Gaze Duration (GD). In scene viewing, first-pass GD is hard to compute because there is no default direction of visual scanning such as the first left-to-right sweep over each sentence in English reading. In addition, due to the different sizes and shapes of objects, it is also difficult to define a “spotlight” and determine which objects in the scan path were actually processed. Therefore, we computed GD using the sum of all fixation durations prior to moving to another object. We found a significant effect of frequency, F(1, 11) = 10.00, p < .01, but not for predictability, F(1, 11) < 1. The interaction of frequency and predictability was not significant either, F(1, 11) < 1. The mean values and their standard deviation are shown in Table 3.

In reading studies, GD reflects lexical processing, such as the identification of a word’s phonological and/or semantic forms, and lexical access. GD is also often influenced by both frequency and predictability during reading (see Rayner et al., 2004, for a review). The current frequency effect, and the fact that it is more pronounced for GD than for FFD, is consistent with findings from reading studies. We presume that the frequency effects were due to the same reasons as for FFD.

Total Time (TT). In this study, TT is computed as the duration sum of all fixations on an object including regressions. The main effects of frequency and predictability on TT were significant, F(1, 11) = 6.92, p < .05, and F(1, 11) = 5.78, p < .05, respectively, while there was no significant interaction of frequency and predictability, F(1, 11) < 1. The mean and standard deviation of TT across factors are shown in Table 3.

In reading research, TT includes gaze duration and refixations and is thought to reflect information integration.
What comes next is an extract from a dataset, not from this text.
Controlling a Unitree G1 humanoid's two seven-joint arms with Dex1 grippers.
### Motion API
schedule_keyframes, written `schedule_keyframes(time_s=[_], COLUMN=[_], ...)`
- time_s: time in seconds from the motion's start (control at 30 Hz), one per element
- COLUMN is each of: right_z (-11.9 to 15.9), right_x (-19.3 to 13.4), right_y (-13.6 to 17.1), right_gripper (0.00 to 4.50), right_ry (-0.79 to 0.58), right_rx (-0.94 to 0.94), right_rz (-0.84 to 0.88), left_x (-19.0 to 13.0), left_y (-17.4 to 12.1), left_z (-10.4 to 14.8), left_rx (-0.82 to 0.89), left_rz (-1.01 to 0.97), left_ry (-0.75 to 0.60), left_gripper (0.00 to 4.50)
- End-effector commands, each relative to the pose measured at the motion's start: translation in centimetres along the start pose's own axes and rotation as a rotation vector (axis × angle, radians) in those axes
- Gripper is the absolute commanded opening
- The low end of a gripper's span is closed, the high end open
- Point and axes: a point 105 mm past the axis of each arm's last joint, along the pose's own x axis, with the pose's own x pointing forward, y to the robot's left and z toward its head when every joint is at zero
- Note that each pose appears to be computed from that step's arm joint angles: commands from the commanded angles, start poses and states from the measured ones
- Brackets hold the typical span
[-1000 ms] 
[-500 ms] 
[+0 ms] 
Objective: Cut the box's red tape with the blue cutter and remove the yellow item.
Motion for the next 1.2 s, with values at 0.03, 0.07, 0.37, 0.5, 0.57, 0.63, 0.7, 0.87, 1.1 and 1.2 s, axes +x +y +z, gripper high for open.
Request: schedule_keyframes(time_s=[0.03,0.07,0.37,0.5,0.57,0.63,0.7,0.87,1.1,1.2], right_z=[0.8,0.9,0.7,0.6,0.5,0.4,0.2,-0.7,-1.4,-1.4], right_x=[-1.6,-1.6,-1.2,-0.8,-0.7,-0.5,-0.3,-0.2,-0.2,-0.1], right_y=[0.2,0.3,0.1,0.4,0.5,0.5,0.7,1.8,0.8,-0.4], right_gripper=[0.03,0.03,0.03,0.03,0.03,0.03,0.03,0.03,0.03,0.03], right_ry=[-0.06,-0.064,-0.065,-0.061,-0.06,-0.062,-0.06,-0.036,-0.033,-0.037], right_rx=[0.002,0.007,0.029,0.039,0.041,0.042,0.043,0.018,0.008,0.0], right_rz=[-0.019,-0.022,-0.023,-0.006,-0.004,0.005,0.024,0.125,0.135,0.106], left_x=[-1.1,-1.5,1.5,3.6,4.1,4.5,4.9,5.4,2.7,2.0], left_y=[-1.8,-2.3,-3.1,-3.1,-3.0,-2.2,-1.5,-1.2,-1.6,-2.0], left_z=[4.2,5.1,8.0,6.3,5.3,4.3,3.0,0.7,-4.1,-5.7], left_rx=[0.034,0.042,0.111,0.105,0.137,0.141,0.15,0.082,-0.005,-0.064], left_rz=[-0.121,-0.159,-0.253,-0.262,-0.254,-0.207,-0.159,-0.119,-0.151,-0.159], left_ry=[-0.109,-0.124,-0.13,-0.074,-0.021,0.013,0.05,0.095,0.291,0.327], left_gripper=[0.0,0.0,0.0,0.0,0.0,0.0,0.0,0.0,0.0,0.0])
In the present study, both frequency and predictability effects on TT were found. We suggest the explanation that participants re-fixate low-frequent or low-predictable objects more often than high-frequent or high-predictable objects. Both effects were consistent with results from reading studies.
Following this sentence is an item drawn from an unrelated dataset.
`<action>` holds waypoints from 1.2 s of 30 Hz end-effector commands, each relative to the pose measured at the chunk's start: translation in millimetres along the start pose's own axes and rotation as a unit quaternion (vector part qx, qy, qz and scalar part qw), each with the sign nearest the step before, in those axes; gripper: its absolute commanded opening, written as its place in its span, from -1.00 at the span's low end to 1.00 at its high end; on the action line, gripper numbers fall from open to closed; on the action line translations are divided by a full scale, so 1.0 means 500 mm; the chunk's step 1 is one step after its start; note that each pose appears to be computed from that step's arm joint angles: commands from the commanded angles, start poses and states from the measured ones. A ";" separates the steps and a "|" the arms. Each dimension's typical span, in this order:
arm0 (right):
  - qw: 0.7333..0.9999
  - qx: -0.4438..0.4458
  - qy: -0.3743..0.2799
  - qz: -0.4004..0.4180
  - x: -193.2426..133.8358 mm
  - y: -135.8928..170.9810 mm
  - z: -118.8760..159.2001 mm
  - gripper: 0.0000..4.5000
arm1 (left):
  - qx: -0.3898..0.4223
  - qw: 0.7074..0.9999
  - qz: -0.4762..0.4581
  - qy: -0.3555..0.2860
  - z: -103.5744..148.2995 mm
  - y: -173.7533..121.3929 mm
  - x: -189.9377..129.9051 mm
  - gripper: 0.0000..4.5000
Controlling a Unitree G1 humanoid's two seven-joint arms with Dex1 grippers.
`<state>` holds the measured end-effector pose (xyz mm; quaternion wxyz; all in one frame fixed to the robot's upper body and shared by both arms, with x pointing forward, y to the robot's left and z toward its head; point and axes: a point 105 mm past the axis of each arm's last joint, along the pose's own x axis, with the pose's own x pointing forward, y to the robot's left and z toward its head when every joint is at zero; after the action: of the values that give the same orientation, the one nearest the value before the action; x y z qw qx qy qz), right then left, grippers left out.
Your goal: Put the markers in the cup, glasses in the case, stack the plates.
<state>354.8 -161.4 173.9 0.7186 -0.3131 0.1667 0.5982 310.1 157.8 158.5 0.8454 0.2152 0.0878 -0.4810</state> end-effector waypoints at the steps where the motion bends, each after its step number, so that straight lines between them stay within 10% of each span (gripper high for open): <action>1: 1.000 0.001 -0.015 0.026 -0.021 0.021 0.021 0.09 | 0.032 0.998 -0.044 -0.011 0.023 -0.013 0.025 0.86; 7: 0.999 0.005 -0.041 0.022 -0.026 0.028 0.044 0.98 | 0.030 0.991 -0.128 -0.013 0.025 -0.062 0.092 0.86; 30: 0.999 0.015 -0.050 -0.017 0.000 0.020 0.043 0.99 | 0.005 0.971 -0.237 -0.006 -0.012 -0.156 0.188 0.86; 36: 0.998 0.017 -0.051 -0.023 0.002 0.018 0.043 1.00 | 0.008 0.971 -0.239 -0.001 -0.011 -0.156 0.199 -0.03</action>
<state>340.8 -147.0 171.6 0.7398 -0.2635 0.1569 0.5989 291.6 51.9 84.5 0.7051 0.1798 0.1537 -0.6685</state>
Linguistic Analysis – Large Objects

First Fixation Duration. The main effect of predictability on FFD was significant, F(1, 11) = 4.96, p < .05; surprisingly, high-predictable objects received more fixation time than low-predictable ones. This predictability effect is the inverse of that found in reading studies. There was neither a main effect of frequency, F(1, 11) < 1, nor an interaction of the factors. The results of the FFD analysis in terms of mean values and their standard deviation are shown in Table 3.

Gaze Duration. We found significant main effects on GD for both frequency, F(1, 11) = 13.35, p < .01, and predictability, F(1, 11) = 10.75, p < .01. High-frequent and highpredictable objects were fixated longer than low-frequent and low-predictable ones, respectively, which is the inverse of results from reading studies. The interaction was not significant. The mean values and their standard deviation are shown in Table 3.

Total Time. The main effects of frequency and predictability on TT were significant, F(1, 11) = 24.44, p < .001, and F(1, 11) = 23.14, p < .001, respectively. The direction of the effects was identical to GD and, again, the inverse of that found in reading studies. As in the GD analysis, there was no significant interaction of frequency and predictability for FFD, F(1, 11) < 1. The mean and standard deviation of TT across factors are shown in Table 3.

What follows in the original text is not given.